Мальчишка скуксился, и Толбоев продолжил говорить медленно, нараспев, будто рассказывая страшную сказку, будто их реальность не была страшнее всех сказок:

— Ой, что началось…

— Что? Его поймали?

— Шмонали всех, вызывали родителей, грозились из школы исключить. Собак, конечно, на старосту спустили, а он все равно молчал. Боялся Пересеченко. Или крысой прослыть боялся. Вот его и выперли. Вот так вот, Марк, старостой быть.

Мальчишка не реагировал.

— Марк, — Толбоев сменил тон с задушевного на душащий, — а кто у вас за Пересеченко?

— Вы и так знаете. Теперь мы все знаем.

Толбоев кивнул:

— А кто у вас за главного? Не ты же, да?

Марк пожал плечами:

— У нас… не было главного…

— Так не бывает.

— Бывает, — отрезал Марк.

— Кто-то всегда равнее других, но как скажешь. А это ваше мероприятие тоже ты организовал?
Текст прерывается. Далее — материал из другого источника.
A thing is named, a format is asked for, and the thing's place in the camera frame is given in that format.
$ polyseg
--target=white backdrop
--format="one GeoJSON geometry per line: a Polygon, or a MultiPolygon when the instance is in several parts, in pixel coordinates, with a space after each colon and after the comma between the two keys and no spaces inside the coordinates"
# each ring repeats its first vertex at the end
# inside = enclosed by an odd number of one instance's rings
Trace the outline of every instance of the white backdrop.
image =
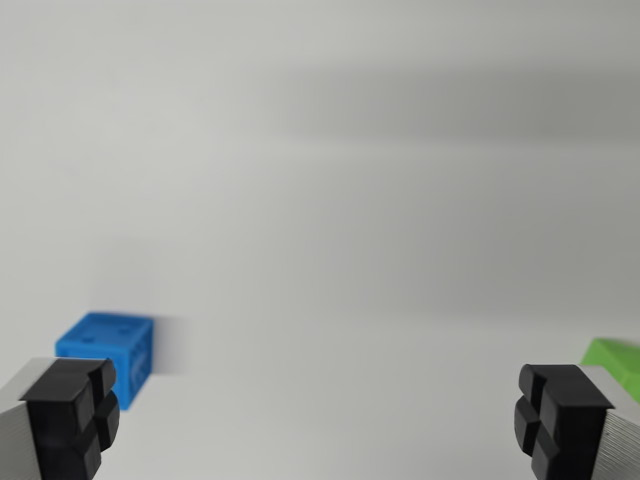
{"type": "Polygon", "coordinates": [[[0,378],[162,315],[101,480],[529,479],[637,336],[640,6],[0,0],[0,378]]]}

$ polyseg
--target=white wall
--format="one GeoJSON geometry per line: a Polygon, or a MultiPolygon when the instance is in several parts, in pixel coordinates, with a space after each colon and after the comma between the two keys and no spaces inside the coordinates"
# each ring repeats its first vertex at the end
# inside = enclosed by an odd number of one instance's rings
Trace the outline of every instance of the white wall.
{"type": "Polygon", "coordinates": [[[231,412],[174,428],[224,454],[105,479],[529,478],[520,365],[637,328],[638,14],[0,0],[0,372],[86,310],[158,313],[166,381],[231,412]]]}

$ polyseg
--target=green cube
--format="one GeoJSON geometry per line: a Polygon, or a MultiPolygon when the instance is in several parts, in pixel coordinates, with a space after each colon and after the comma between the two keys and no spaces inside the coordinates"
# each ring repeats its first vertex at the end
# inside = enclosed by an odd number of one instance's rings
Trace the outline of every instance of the green cube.
{"type": "Polygon", "coordinates": [[[606,368],[635,401],[640,402],[640,345],[596,338],[589,345],[582,364],[606,368]]]}

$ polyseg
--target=blue cube
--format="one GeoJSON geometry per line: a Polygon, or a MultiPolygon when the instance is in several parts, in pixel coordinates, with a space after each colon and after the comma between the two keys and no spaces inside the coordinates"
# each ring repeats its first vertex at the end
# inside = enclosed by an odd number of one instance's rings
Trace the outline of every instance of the blue cube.
{"type": "Polygon", "coordinates": [[[56,356],[110,358],[117,375],[113,392],[127,410],[151,374],[153,319],[89,313],[58,340],[56,356]]]}

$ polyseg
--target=black rubber pad
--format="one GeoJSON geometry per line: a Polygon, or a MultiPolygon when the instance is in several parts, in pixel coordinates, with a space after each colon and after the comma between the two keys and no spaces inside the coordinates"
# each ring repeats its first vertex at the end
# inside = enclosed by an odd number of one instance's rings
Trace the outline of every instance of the black rubber pad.
{"type": "Polygon", "coordinates": [[[24,394],[42,480],[91,480],[120,419],[111,360],[58,359],[24,394]]]}
{"type": "Polygon", "coordinates": [[[589,480],[613,405],[575,365],[525,365],[516,439],[539,480],[589,480]]]}

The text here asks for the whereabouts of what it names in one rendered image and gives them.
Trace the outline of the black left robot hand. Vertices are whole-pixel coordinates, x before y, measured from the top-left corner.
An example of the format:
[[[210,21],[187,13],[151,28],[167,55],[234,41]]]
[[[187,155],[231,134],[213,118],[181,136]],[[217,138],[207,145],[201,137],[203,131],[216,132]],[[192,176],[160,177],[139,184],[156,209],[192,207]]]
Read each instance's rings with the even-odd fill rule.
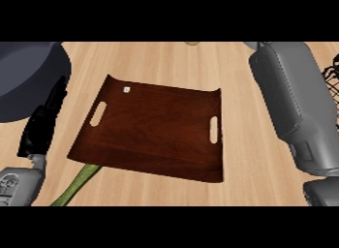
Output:
[[[47,154],[54,136],[55,119],[67,96],[66,88],[67,80],[60,77],[45,103],[36,107],[27,119],[20,139],[19,157],[26,158],[30,154]]]

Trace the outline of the green vegetable stalk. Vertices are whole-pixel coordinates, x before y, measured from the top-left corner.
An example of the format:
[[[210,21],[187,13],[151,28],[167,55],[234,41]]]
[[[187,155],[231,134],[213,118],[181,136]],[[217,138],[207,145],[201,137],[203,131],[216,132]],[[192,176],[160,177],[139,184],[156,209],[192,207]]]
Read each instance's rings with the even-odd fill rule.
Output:
[[[92,178],[98,170],[101,169],[101,166],[85,164],[80,168],[72,183],[64,190],[63,194],[57,197],[57,199],[52,201],[51,206],[66,206],[69,202],[72,201],[72,198],[75,194],[77,193],[79,189],[88,182],[88,180]]]

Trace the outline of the dark grey round pan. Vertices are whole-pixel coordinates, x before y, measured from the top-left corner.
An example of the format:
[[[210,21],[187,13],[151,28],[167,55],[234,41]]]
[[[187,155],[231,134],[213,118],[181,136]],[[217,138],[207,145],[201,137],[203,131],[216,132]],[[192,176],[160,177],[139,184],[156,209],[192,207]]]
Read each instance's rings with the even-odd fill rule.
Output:
[[[0,42],[0,123],[30,116],[70,74],[61,42]]]

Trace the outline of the dark brown wooden tray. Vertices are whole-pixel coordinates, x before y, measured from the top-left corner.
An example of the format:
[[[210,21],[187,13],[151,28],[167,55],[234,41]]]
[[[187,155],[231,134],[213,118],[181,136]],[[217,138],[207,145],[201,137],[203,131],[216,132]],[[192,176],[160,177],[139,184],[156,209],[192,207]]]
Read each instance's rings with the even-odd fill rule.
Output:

— Нет. Нет. Нет. Я ничего не организовывал. Я вообще не собирался туда идти. И другим это говорил. Все эти тусовки накануне экзаменов, придумают всякое… — На миг он перестал быть мальчишкой, обратившись в ворчливую классную даму, которую чужое веселье не просто утомляет, а раздражает — как раздражают сами дети, это веселье источающие.

Толбоев подыграл, поцокав с осуждением.

— Но тебя не послушались.

— Они меня вообще не особо когда слушались, — произнес он с тоской.

Девчонка сидела очень прямо, зажав губы так, что они почти исчезли, и смотрела в одну точку. Казалось, дай ей волю — и она сожмется полностью, засосется внутрь себя, оставив только прядь рыжих волос на память. Толбоев щелкнул пальцами перед ее глазами. Она вздрогнула.